When you reach the line with "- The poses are" in the listing below, transcribe it and each line after it up to and including the line with "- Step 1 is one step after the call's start", exactly and with nothing else.

▶ [TASK MATERIAL]
= = = = = = =
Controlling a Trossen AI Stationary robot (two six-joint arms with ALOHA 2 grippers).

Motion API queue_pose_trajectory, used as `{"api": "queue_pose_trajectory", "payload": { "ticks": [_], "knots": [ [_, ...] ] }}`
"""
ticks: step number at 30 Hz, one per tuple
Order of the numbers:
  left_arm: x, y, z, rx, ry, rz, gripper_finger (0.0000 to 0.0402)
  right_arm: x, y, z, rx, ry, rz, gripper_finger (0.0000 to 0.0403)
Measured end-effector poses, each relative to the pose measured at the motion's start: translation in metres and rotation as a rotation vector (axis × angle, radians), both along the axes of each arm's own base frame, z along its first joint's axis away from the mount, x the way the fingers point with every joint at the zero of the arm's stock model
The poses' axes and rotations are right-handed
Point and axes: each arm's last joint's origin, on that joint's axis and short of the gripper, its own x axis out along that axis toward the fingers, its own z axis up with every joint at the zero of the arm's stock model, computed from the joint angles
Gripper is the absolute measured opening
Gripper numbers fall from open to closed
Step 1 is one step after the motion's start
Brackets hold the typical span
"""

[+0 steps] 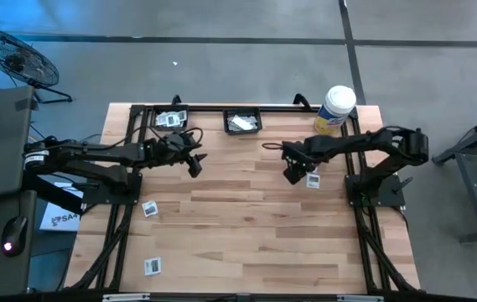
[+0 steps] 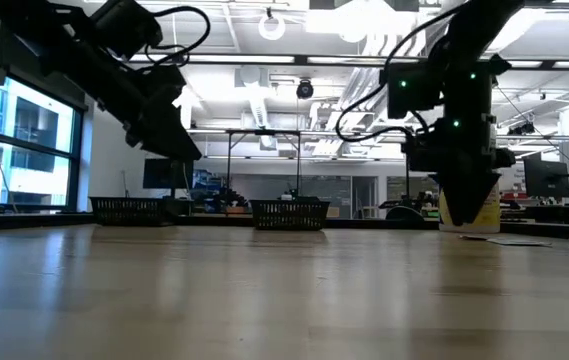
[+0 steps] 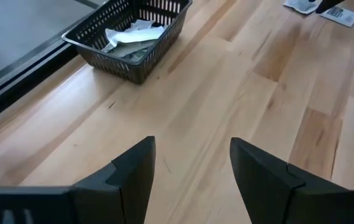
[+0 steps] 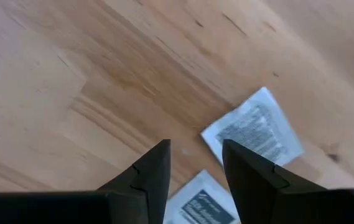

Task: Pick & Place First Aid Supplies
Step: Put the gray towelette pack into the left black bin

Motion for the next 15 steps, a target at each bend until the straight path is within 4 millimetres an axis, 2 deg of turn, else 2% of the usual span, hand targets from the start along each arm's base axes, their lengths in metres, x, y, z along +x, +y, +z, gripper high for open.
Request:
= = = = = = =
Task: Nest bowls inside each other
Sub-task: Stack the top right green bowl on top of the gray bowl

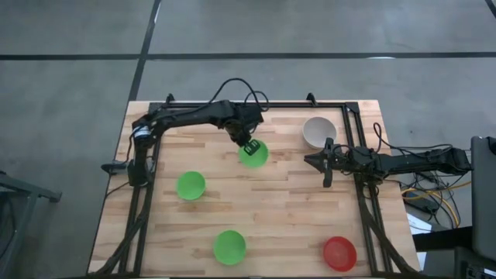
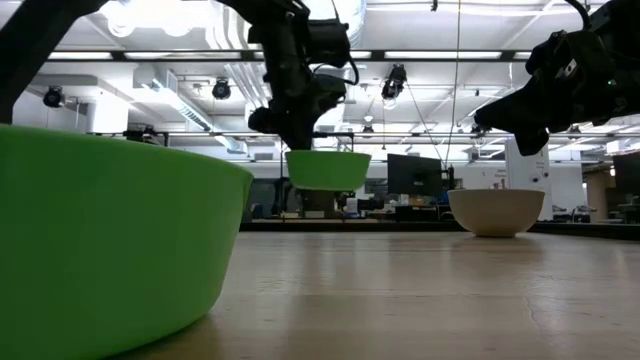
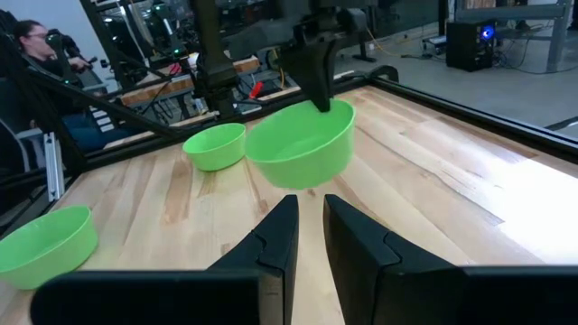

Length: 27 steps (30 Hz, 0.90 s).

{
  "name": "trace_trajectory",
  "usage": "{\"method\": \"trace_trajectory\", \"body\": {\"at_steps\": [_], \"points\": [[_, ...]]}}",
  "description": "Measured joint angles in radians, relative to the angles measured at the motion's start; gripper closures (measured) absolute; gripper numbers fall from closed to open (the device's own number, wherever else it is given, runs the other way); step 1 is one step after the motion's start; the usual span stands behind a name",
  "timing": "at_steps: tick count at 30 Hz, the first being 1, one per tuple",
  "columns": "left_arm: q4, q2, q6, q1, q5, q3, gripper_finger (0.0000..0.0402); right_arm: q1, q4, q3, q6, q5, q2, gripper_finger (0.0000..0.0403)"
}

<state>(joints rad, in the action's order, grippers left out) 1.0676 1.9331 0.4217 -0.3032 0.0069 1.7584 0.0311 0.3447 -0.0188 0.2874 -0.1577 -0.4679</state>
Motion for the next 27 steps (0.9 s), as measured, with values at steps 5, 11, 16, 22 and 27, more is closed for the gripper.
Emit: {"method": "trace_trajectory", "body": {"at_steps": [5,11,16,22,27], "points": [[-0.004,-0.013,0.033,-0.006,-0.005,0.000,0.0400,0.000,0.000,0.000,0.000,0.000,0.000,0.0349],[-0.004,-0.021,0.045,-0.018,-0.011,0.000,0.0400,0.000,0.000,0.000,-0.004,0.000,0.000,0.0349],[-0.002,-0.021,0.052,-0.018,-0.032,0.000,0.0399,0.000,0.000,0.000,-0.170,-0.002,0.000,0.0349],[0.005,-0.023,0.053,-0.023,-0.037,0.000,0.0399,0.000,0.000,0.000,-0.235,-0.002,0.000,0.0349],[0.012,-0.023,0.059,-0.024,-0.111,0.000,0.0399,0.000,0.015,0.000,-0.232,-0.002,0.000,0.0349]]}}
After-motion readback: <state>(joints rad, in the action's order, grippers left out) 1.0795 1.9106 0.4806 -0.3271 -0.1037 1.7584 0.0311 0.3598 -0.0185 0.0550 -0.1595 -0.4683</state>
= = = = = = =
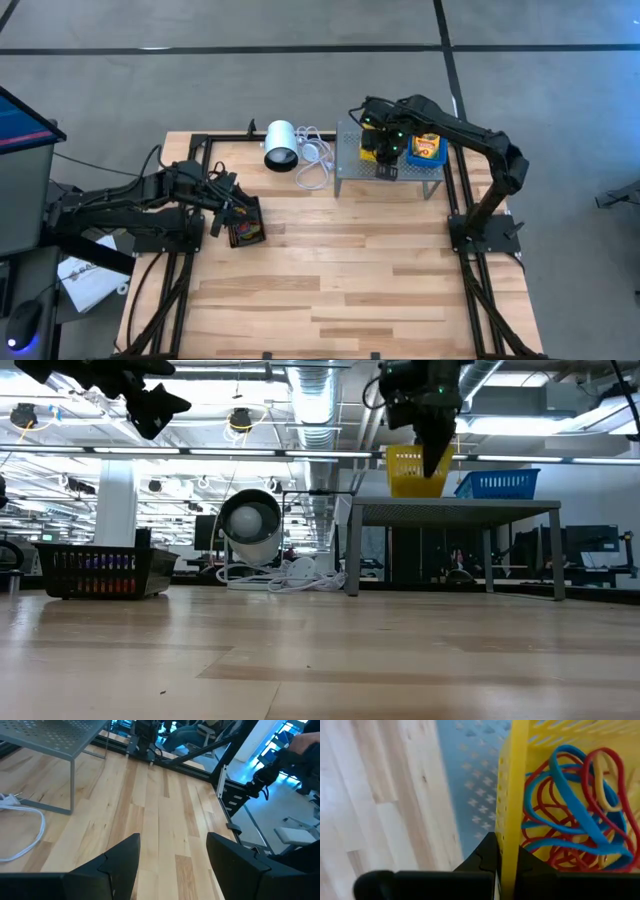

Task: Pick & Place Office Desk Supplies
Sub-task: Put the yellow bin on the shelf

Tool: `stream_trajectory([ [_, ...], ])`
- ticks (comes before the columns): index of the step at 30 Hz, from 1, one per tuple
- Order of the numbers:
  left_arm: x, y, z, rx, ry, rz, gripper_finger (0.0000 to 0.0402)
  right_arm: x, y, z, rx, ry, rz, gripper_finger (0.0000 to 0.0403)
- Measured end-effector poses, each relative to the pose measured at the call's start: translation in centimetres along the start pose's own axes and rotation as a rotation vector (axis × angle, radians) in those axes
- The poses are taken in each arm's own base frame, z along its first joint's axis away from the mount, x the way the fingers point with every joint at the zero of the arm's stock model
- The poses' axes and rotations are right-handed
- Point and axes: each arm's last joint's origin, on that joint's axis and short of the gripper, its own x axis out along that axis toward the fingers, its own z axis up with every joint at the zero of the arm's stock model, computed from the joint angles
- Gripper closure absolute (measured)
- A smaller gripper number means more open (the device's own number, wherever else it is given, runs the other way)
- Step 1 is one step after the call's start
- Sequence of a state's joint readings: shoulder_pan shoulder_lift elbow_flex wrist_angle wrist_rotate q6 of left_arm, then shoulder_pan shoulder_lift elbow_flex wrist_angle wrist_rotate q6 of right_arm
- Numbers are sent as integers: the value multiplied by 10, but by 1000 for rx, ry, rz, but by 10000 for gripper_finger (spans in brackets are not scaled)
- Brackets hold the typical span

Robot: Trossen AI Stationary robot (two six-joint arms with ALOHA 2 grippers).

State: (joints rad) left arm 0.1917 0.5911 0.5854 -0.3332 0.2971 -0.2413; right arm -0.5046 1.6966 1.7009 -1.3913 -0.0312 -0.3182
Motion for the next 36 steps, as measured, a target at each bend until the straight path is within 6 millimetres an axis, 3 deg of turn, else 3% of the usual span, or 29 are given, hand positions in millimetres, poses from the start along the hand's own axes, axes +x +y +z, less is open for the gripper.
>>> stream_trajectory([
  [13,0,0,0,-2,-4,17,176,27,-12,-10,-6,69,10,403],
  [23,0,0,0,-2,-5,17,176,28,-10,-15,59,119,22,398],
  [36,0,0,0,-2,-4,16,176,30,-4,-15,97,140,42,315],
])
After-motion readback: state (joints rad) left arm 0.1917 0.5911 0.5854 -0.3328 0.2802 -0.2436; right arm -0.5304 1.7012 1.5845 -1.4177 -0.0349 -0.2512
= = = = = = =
▶ [SOLUTION BELOW]
- The poses are taken in each arm's own base frame, z along its first joint's axis away from the mount, x the way the fingers point with every joint at the zero of the arm's stock model
- The poses' axes and rotations are right-handed
- Point and axes: each arm's last joint's origin, on that joint's axis and short of the gripper, its own x axis out along that axis toward the fingers, its own z axis up with every joint at the zero of the arm's stock model, computed from the joint angles
- Gripper closure absolute (measured)
- A smaller gripper number means more open (the device's own number, wherever else it is given, runs the other way)
- Step 1 is one step after the call's start

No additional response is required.